The Market Today

Friday’s Economic Calendar is Empty; Equities Attempt to Recover as Rates Fluctuate


by Craig Dismuke, Dudley Carter

CORONAVIRUS UPDATE (VS Coronavirus Chartbook – PDF)

EMA Reaffirms its Conclusion that the AstraZeneca Vaccine is Safe, Effective: The European Medicines Agency reaffirmed its previous conclusion that the benefits of the AstraZeneca vaccine outweigh the risks after reviewing reported cases of blood clots in some recipients of the shot. The group said the cases didn’t appear to be tied to the vaccine, although they didn’t “definitively” rule out a linkage, and said the overall risks of blood clotting were not elevated above normal. Germany, Portugal, Spain, France, Bulgaria, Slovenia, and Italy were among the countries to later announce they would resume use of the shot, while others such as Sweden and Norway said their pause would continue.

U.S. Pandemic Trend Continues to Diverge from Europe’s: Thursday brought more evidence of divergent paths for the U.S. and European pandemics. President Biden confirmed the U.S. would hit his target for 100 million shot in his administration’s first 100 days a month earlier than expected. His press secretary said the U.S. is open to requests from other countries for doses of vaccines. CNBC reported that the President was looking at mid-May to start relaxing restrictions on travel. In Europe, however, France’s prime minister said the virus spread appears to be in a third wave as he announced a new four-week lockdown for sixteen areas of France, including Paris.

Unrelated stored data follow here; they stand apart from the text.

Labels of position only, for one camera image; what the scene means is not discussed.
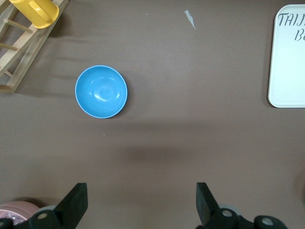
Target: yellow cup
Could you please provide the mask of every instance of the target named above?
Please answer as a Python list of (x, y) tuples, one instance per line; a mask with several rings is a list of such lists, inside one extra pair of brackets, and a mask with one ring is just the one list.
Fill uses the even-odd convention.
[(59, 15), (59, 8), (51, 0), (10, 0), (37, 29), (50, 26)]

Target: brown table surface
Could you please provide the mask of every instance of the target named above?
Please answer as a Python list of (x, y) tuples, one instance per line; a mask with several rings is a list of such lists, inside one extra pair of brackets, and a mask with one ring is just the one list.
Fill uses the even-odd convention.
[[(250, 221), (304, 229), (305, 109), (267, 100), (287, 4), (305, 0), (71, 0), (16, 93), (0, 95), (0, 203), (57, 204), (87, 182), (78, 228), (194, 229), (204, 181)], [(111, 119), (75, 100), (97, 64), (128, 85)]]

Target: bowl
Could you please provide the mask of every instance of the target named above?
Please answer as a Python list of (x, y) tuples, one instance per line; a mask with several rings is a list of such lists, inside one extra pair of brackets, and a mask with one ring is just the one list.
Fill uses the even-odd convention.
[(39, 207), (26, 201), (13, 201), (0, 205), (0, 218), (10, 218), (14, 225), (27, 221)]
[(83, 71), (76, 81), (75, 97), (78, 105), (95, 118), (110, 118), (126, 104), (127, 85), (112, 67), (92, 66)]

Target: wooden rack
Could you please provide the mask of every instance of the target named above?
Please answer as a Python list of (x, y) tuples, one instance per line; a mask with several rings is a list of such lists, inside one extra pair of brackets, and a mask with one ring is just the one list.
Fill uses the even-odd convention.
[[(53, 3), (60, 9), (58, 20), (69, 0), (53, 0)], [(0, 42), (0, 48), (7, 49), (0, 58), (0, 78), (4, 75), (10, 77), (6, 84), (0, 84), (0, 93), (15, 92), (57, 22), (56, 20), (51, 26), (44, 29), (36, 29), (33, 25), (25, 27), (13, 21), (17, 12), (18, 10), (8, 0), (0, 0), (0, 41), (2, 41), (9, 26), (24, 31), (13, 45)], [(17, 68), (13, 73), (9, 72), (8, 69), (16, 64), (17, 60), (20, 60)]]

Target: pink bowl
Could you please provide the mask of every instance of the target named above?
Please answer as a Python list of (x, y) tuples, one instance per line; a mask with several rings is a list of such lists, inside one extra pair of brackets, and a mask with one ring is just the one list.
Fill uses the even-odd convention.
[(39, 207), (32, 203), (13, 201), (0, 205), (0, 218), (10, 215), (14, 225), (16, 225), (31, 218), (38, 210)]

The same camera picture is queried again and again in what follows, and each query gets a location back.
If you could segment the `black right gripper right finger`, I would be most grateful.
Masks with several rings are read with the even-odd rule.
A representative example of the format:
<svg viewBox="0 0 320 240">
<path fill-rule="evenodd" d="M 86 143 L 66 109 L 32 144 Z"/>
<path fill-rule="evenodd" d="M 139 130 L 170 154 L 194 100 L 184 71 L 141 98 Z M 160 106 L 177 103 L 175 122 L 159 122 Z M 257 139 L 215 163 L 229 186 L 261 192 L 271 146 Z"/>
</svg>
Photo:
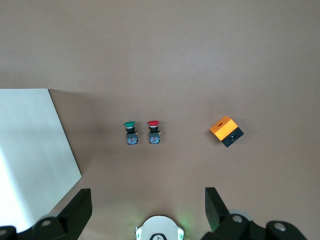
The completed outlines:
<svg viewBox="0 0 320 240">
<path fill-rule="evenodd" d="M 205 214 L 211 228 L 203 240 L 305 240 L 293 224 L 272 220 L 266 227 L 240 213 L 230 213 L 215 187 L 205 188 Z"/>
</svg>

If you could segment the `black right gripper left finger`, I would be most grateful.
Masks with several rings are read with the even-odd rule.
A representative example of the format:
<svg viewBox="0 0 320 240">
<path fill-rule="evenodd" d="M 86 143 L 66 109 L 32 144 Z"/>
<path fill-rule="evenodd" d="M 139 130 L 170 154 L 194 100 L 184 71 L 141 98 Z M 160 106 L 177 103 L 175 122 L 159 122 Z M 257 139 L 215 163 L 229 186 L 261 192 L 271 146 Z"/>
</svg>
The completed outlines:
<svg viewBox="0 0 320 240">
<path fill-rule="evenodd" d="M 89 188 L 81 189 L 57 216 L 40 219 L 29 229 L 17 232 L 14 226 L 0 227 L 2 240 L 77 240 L 92 216 Z"/>
</svg>

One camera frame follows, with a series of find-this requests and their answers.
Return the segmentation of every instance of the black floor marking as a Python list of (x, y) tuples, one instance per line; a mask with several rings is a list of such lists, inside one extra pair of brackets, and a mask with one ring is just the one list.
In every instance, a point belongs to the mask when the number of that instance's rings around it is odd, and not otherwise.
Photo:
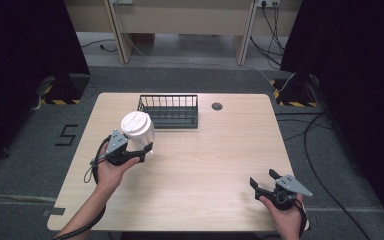
[(76, 138), (76, 135), (68, 135), (68, 134), (66, 135), (65, 130), (67, 130), (67, 128), (74, 128), (74, 127), (78, 127), (78, 126), (79, 125), (72, 125), (72, 124), (65, 125), (64, 129), (61, 132), (60, 137), (70, 138), (70, 142), (69, 143), (56, 143), (55, 146), (57, 146), (57, 147), (71, 146), (73, 144), (74, 138)]

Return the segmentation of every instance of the white paper cup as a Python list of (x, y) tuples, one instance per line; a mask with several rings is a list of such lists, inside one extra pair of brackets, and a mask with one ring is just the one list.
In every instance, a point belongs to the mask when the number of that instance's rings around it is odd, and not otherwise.
[(135, 151), (143, 150), (155, 138), (154, 124), (149, 114), (140, 111), (127, 114), (121, 121), (121, 130), (131, 141)]

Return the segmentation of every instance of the hazard tape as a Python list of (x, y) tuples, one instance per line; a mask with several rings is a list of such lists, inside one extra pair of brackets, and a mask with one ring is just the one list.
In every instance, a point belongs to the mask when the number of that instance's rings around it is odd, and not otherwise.
[[(275, 82), (276, 82), (275, 80), (270, 81), (272, 86), (274, 86)], [(317, 106), (314, 101), (283, 101), (278, 90), (279, 89), (273, 90), (274, 98), (276, 99), (276, 103), (278, 105), (291, 106), (291, 107), (316, 107)]]
[(80, 100), (57, 100), (57, 99), (46, 99), (43, 98), (42, 104), (53, 104), (53, 105), (68, 105), (68, 104), (79, 104)]
[(51, 91), (51, 89), (52, 85), (46, 88), (45, 93), (42, 96), (41, 104), (69, 105), (80, 103), (80, 99), (49, 99), (48, 93)]

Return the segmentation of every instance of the black controller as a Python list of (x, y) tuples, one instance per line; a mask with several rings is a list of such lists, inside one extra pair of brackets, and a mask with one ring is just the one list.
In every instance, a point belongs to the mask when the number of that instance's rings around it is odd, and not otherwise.
[(255, 190), (256, 200), (264, 196), (268, 198), (277, 209), (285, 211), (293, 206), (297, 193), (313, 196), (310, 191), (291, 175), (282, 177), (273, 169), (269, 170), (269, 175), (276, 181), (273, 192), (259, 188), (258, 183), (254, 179), (249, 179), (251, 187)]
[(152, 150), (153, 143), (151, 142), (143, 148), (143, 150), (129, 152), (127, 151), (128, 138), (118, 130), (114, 130), (110, 136), (106, 157), (108, 162), (115, 166), (120, 166), (129, 159), (139, 157), (139, 162), (145, 161), (145, 154)]

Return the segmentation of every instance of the wooden table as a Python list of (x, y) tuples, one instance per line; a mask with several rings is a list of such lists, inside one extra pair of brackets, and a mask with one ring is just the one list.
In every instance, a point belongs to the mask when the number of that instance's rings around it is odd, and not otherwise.
[[(102, 140), (135, 111), (139, 93), (103, 93), (92, 111), (55, 203), (60, 230), (95, 188), (83, 176)], [(220, 111), (211, 105), (219, 102)], [(273, 168), (293, 174), (268, 96), (198, 94), (197, 129), (156, 130), (154, 154), (129, 169), (93, 230), (272, 231), (264, 205), (254, 199), (253, 177), (272, 190)]]

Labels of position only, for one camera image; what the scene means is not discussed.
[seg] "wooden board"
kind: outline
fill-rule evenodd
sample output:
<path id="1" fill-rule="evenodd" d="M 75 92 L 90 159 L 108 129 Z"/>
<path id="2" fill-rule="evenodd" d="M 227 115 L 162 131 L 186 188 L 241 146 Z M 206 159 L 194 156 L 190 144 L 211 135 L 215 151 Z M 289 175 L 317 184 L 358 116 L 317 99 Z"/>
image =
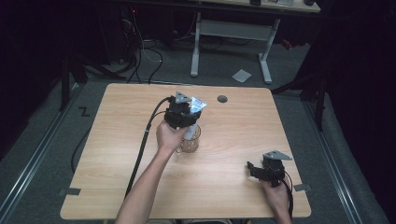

24 HOURS OF MARKET ACTIVITY

Stocks Sank Thursday as Treasury Yields Spiked: U.S. stocks struggled mightily Thursday on a sharp rise in longer Treasury yields and a steep decline in the cost of crude. The Fed refreshed its forecast on Wednesday to reflect much stronger growth in 2021 and a quicker labor market recovery, but still projected no rate increase before 2024. With the Fed comfortable allowing economic momentum to build until actual inflation appears, the 10-year yield ended Thursday up 6.5 bps at 1.71% after earlier rising by as many as 11 bps to an intraday peak of 1.75%. The Nasdaq responded by tumbling more than 3% as the S&P 500 fell 1.5% and the Dow slipped 0.5%. The 2-year yield pressed 2.0 bps higher to 0.15%, leaving the gap between it and the 10-year yield 4.0 bps wider at 1.55%, the highest since July 2015. Tracking other assets, the Dollar recovered to just shy of its pre-Fed level, providing a partial explanation for the severe drop in the cost of crude. U.S. WTI, which had declined in the previous four sessions on concerns about Europe’s recovery, sank another 7% Thursday to $60 per barrel, a two-week low. The energy sector was the worst performer in both the Dow and S&P 500.

Global Stocks Head Lower While U.S. Futures Inch Up on Rate Relief: Global shares were generally lower Friday following yesterday’s weakness on Wall Street. Stocks declined around 0.6% in Asia and Europe’s Stoxx 600 had traded 0.4% lower before 7 a.m. CT. U.S. futures, however, recovered slightly as Treasury yields pulled back after yesterday’s spike. Nasdaq futures had risen 0.6% while the S&P 500 gained 0.2%. The Dow edged higher but was essentially flat. Offering some relief, the 10-year Treasury yield had dropped 2.6 bps to 1.68%, lagging larger declines across Europe. Japan’s 10-year yield inched 0.5 bps higher to 0.102% following the Bank of Japan’s (BoJ) latest decision. Signaling comfort with higher yields in its own way, the central bank widened the range in which the 10-year yield can fluctuate around 0.00% to 25 bps (previously presumed to be 20 bps). The bank also said its purchases of ETFs will now be solely focused on the TOPIX index, explaining that index adding 0.2% while the Nikkei declined 1.4%. Banks were the top performers on the TOPIX after the BoJ also announced a “scheme” to limit the impact on financial institutions if its policy rate is cut further into negative territory.


TODAY’S CALENDAR

There are no reports on today’s economic calendar.